[Exercise details]: Please repeat exactly the lines below from the one containing "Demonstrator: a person" down to the one containing "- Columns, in", both included, and nothing else.

───── Information provided ─────

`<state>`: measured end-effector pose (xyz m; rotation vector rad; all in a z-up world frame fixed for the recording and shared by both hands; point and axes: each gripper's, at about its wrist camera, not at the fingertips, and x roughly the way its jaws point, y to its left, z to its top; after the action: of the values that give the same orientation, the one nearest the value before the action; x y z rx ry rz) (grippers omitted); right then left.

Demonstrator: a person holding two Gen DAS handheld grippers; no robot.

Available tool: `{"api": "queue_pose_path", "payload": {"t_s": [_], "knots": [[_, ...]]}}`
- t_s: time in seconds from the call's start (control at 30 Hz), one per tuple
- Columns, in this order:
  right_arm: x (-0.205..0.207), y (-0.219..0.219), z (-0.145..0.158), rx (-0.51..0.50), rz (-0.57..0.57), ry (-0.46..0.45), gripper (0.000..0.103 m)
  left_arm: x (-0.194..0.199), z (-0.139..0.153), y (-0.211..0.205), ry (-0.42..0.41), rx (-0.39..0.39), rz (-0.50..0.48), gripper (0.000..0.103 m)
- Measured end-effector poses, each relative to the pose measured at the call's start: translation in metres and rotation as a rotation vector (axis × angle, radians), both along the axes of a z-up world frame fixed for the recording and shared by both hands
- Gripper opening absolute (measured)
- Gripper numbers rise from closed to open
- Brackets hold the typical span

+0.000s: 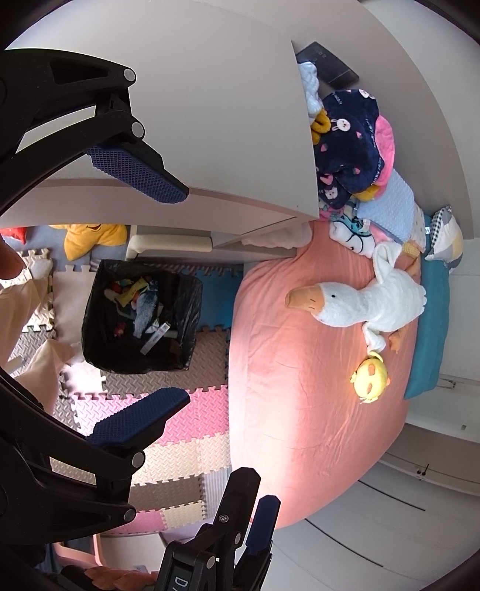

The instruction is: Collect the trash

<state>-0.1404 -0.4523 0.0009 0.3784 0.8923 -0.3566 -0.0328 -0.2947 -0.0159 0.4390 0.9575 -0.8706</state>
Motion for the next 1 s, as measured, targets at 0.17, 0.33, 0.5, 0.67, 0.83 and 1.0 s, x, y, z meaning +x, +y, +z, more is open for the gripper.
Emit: {"api": "queue_pose_path", "payload": {"t_s": [0.17, 0.33, 0.5, 0.67, 0.83, 1.0], "knots": [[0.0006, 0.0024, -0.0034, 0.008, -0.002, 0.001, 0.069, -0.0025, 0.0001, -0.0001, -0.006, 0.004, -0.007, 0.097], [0.0008, 0.0043, -0.0041, 0.007, -0.001, 0.004, 0.069, -0.0042, 0.0006, 0.0004, -0.004, -0.006, -0.016, 0.097], [0.0010, 0.0037, -0.0039, 0.008, -0.001, 0.002, 0.069, -0.0071, 0.0022, 0.0004, -0.017, -0.008, -0.019, 0.097], [0.0010, 0.0029, -0.0031, 0.010, -0.002, 0.002, 0.069, -0.0079, 0.0024, 0.0004, -0.027, -0.005, -0.020, 0.097], [0.0013, 0.0028, -0.0033, 0.010, -0.002, 0.002, 0.069, -0.0072, 0.0028, -0.0001, -0.033, -0.001, -0.023, 0.097], [0.0017, 0.0027, -0.0035, 0.009, -0.003, 0.002, 0.069, -0.0071, 0.0032, -0.0005, -0.034, 0.000, -0.024, 0.097]]}}
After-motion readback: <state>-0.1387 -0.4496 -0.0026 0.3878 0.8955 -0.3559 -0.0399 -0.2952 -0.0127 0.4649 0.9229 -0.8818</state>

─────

[Result below]:
Demonstrator: a person holding two Gen DAS handheld grippers; no robot.

Available tool: `{"api": "queue_pose_path", "payload": {"t_s": [_], "knots": [[_, ...]]}}`
- t_s: time in seconds from the call's start (control at 30 Hz), one per tuple
- Columns, in this order:

The answer, as written, is complete.